今週のジョー・バイデン氏の第46代米国大統領就任は、ゲンティン・マレーシアにとっても良いニュースとなる可能性がある。メイバンクIRリサーチの木曜のレポートによると、暗礁に乗り上げているマサチューセッツ部族カジノプロジェクトの建設再開への道を切り開くことになるかもしれない。
ゲンティン・マレーシアは2016年4月、同州のマシュピー・ワンパノアグ族が新たなカジノ計画であるファーストライトリゾート&カジノ(FLRC)の建設費の一部にするために発行した利子付約束手形を引き受けた。その4億2,630万米ドル(約441億円)の投資で、同社は12%から18%の間の利息を受け取り、EBITの30%で少なくとも7年間カジノ運営を管理することになっていた。
しかしながら、ゲンティン・マレーシアは2018年にその投資を減損損失として除却処理することを余儀なくされた。米内務省がマシュピー・ワンパノアグ族は、同部族が統合型ゲーミングリゾート開発のための信託地を持つことを認めるインディアン再組織法の条件を満たさなかったために、予定していたカジノ開発ができないと判断した。ゲンティンも利子で受け取るはずだった年約6,200万ドルを失った。
バイデン氏の選挙キャンペーンは米先住民寄りのスタンスを取っており、先住民女性として初めて下院議員になった2人のうちの1人であったデブ・ハーランド氏を内務長官に指名したことで、今回その全てが変わる可能性が出てきた。
木曜、メイバンクIBリサーチのアナリスト、サミュエル・イン・シャオ・ヤン氏は、「我々の見方では、マシュピー・ワンパノアグ族にとっては、その保留地が内務省によって継続して信託保有され続けるチャンスがめぐってきた。
これによって、マシュピー・ワンパノアグ族はFLRCの建設を再開できるようになる。もしその保留地を内務省が信託で保有しつづけ、彼らが建設を再開できるようになれば、(中略)ゲンティン・マレーシアが18年第3四半期に減損処理した約束手形を再記載するかもしれないと推測している。
これによって、我々は標準作業手順ベースの目標価格を12%、22年度の予想一株当たり利益(EPS)を17%引き上げることになる。
6つの州を対象とする新たな活動制限令(MCO)の実施によって、来場者数の大幅減の可能性が高いために、イン氏がゲンティン・マレーシアの2021年EPS予想を58%引き下げたのはつい先週の事だった。
ゲンティン・マレーシアによる減損損失の逆転処理は、その痛みを緩和するのにいくらか助けとなるだろう。
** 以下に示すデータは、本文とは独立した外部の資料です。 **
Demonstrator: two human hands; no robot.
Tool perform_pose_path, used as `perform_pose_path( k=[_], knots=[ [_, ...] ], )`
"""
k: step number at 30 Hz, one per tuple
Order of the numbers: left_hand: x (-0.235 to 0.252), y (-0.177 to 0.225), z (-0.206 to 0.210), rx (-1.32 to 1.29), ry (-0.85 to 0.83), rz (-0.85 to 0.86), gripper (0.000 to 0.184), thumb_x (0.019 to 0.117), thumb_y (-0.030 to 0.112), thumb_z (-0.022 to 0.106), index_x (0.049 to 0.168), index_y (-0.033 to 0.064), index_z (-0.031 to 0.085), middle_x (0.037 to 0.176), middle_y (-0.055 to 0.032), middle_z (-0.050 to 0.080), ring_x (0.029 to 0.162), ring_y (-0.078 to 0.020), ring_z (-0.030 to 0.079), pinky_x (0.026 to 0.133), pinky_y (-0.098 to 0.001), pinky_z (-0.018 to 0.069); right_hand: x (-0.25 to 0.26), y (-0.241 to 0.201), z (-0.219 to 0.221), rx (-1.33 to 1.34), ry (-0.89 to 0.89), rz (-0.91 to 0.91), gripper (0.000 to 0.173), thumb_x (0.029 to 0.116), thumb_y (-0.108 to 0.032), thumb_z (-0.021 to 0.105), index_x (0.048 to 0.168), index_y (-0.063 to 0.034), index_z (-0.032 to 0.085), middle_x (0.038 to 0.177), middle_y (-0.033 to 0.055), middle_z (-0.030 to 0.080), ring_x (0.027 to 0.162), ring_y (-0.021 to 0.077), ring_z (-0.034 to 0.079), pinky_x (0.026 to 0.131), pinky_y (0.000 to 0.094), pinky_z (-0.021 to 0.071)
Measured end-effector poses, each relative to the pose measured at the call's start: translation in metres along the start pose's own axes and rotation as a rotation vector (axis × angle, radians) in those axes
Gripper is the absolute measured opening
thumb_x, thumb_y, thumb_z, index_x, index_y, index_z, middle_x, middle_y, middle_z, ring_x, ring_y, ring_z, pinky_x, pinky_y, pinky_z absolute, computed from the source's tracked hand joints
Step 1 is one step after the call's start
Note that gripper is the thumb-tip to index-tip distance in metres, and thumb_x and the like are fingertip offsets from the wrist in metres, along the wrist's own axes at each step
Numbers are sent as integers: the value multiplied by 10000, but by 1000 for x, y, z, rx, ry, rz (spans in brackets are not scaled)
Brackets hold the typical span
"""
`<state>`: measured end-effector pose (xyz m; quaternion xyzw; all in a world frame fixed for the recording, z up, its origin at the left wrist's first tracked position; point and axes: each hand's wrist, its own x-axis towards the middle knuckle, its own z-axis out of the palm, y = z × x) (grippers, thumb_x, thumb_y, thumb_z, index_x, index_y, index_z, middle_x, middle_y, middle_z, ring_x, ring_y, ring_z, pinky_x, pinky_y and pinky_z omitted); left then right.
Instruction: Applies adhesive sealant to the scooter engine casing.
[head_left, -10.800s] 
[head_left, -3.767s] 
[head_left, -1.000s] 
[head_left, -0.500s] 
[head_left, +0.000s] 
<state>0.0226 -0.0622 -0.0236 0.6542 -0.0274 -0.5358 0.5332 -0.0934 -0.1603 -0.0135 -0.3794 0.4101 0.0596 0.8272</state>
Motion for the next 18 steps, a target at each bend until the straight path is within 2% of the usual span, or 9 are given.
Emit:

しかしながら、FLRCが現実となるのはまだ先のことだ。
イン氏は、「我々の理解では、もし許可されたとしても、マシュピー・ワンパノアグ族は10億米ドルのFLRC建設を再開するのに十分な現金を持っていない。
ゲンティン・マレーシアから聞いた話によると、彼らは物事がより明確になるまではマシュピー・ワンパノアグ族の約束手形をこれ以上引き受けないかもしれない。従って、マシュピー・ワンパノアグ族は別の資金源を探さなければならない可能性がある。
それでもなお、我々はゲンティン・マレーシアのマシュピー・ワンパノアグ族約束手形が、再度記載される可能性があるという見解を持っている」と述べた。